C1.4 Create and describe patterns to illustrate relationships among whole numbers and decimal tenths and hundredths.

Skill: create and describe number sequences to represent relationships between natural numbers and decimal numbers


The base-10 system includes multiple patterns that help deepen understanding of number relationships.

Patterns can be used to understand the relationships between natural numbers and decimal numbers.

Source : Curriculum de l’Ontario. Programme-cadre de mathématiques de la 1re à la 8e année. 2020. Ministère de l’Éducation de l’Ontario.

Understanding the relationships between the value of digits and their position in a number is essential to the development of number sense. In the primary division, students develop an understanding of the relationships between the place values of ones, tens and hundreds. However, in the junior division, they do not automatically transpose this understanding to larger numbers. This is why teachers must be sure that students understand that the value of any position in a number is always 10 times greater than the value of the position immediately to the right, and 10 times less than the value of the position immediately to the left. It is also important to examine the relationships (for example, 100 times or 1000 times greater or less than) between place values in order to develop students' deep number sense, including sense of large numbers..

Students should also recognize, for example, that ten thousand represents a grouping of 100 hundreds, a grouping of 1,000 tens, or even a grouping of 10,000 ones. These groupings allow students to recognize equivalent representations of numbers (e.g., 2 534 is equal to 25 hundreds and 34 ones).

Place value relationships play an important role when doing estimation, rounding, or decomposition. In addition, they are the basis for multiplication and division by a multiple of 10.

Source : Guide d’enseignement efficace des mathématiques de la 4e à la 6e année, p. 44-45.

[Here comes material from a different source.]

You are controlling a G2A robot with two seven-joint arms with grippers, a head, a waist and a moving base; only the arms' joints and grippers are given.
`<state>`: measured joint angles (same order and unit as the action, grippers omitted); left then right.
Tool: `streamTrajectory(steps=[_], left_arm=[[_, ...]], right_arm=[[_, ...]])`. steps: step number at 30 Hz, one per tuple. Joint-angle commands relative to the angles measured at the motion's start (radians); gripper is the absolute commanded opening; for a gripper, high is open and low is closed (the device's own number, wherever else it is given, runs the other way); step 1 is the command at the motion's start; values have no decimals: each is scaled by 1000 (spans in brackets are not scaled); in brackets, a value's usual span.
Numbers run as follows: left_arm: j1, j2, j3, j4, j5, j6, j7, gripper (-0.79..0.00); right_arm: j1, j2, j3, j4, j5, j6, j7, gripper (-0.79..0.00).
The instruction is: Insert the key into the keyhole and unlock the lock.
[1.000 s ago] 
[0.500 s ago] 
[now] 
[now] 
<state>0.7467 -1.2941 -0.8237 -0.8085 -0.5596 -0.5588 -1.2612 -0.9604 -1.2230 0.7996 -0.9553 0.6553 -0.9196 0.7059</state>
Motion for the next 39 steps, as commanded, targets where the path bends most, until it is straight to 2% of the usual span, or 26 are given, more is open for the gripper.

Place value relationships in decimal numbers

The beginning of the junior grades is the first time students study the decimal part of a number. Students need to deepen their understanding of the place value of numbers and the relationships between place values. Decimal numbers are part of everyday life and understanding the place values to the right and left of the decimal point is essential.

It is important that students also grasp the multiplicative relationship by 10 that exists between adjacent position values. Students have previously developed an understanding of this relationship in the study of natural numbers, that each position has a value 10 times greater than the one to its right and 10 times smaller than the one to its left.

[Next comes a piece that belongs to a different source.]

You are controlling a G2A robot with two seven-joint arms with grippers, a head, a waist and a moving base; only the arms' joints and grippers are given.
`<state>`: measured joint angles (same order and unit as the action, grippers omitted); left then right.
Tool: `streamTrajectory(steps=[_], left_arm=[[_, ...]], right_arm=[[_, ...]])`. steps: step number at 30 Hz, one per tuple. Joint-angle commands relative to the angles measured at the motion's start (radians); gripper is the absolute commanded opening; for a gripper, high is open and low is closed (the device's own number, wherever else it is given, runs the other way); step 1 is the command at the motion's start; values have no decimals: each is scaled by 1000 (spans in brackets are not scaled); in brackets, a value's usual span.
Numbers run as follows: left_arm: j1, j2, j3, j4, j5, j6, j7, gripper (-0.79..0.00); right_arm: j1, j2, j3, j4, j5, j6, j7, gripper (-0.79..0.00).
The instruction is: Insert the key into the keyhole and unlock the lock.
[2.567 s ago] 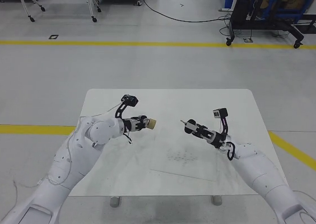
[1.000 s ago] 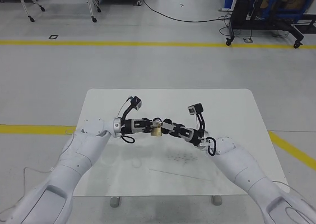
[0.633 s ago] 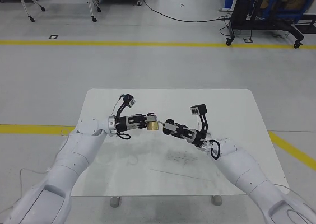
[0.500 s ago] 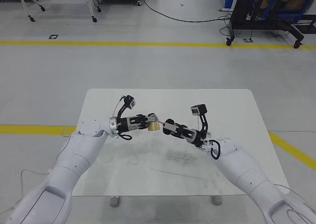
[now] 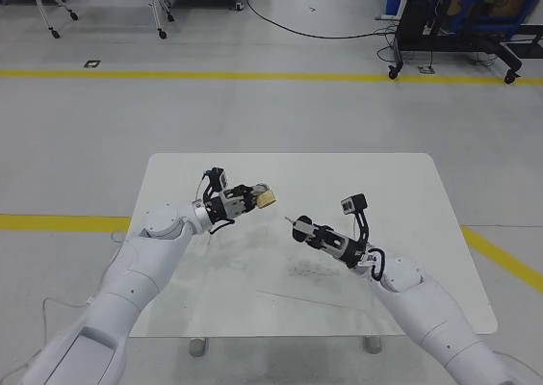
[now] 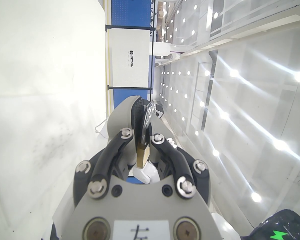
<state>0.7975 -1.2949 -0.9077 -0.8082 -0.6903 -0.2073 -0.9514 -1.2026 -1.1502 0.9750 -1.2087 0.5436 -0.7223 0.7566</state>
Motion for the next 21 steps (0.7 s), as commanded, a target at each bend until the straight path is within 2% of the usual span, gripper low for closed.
streamTrajectory(steps=[1,5,9,13,17,21], left_arm=[[0,0,0,0,0,0,0,-785],[20,-1,-1,-52,3,15,11,-785],[31,-4,19,-72,88,33,95,-785],[32,-13,42,-93,166,21,186,-785],[40,-22,50,-107,184,5,225,-785],[45,-25,37,-105,180,-12,244,-785]], right_arm=[[0,0,0,-1,0,0,0,-785],[-1,0,0,1,-5,9,-7,-785],[6,-11,-36,-51,-130,162,-124,-785],[-30,-18,-50,-113,-264,220,-286,-785],[-71,-20,-42,-157,-295,269,-369,-785],[-102,-22,-33,-184,-276,278,-397,-785]])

Position value relationships in decimal numbers: thousands, hundreds, tens, units. Arrows point to the right to represent bonds multiplied of ten. Arrows point to the left to represents bonds divided by ten.

Now, this multiplicative relationship is also true for decimal positions.

Position value relationships in decimal numbers: thousands, hundreds, tens, units, tens, hundreds, thousands. Arrows point to the right to represent bonds multiplied of ten. 
  Arrows point to the left to represents bonds divided by ten.

Students can develop an understanding of this by doing groupings using base ten materials. The idea is to demonstrate that just as 10 ones yield 1 ten, 10 tenths yield 1 one and 10 hundredths yield 1 tenth, and so on.

The multiplicative relationship by 10 between positional values can also be explored with metric units of measurement, since these are designed in terms of the base ten (e.g., 10 cm yields 1 dm, 10 mm yields 1 cm). Monetary units are best avoided in early conceptual learning, because while there is indeed a multiplicative relationship by 10 between the value of some coins (e.g., between pennies and dimes or between dimes and $1s), it is quite different between other coins (e.g., between nickels and $1s).

The calculator offers interesting ways to explore the multiplicative relationship by 10. For example, students can perform the operation 0.1 + 0.1, predict the answer, and continue the series until they arrive at 0.1 + 0.1 + 0.1 + 0.1 + 0.1 + 0.1 + 0.1 + 0.1 + 0.1. Before adding 0.1 one last time, a discussion is needed to explore students' assumptions and reasoning, and to ensure that they recognize that 10 tenths is 1 unit. Students can repeat the activity with the series 0.01 + 0.01 +… or 0.001 + 0.001 +…or with other decimal numbers.

Source : Guide d’enseignement efficace des mathématiques de la 4e à la 6e année, p. 51-53.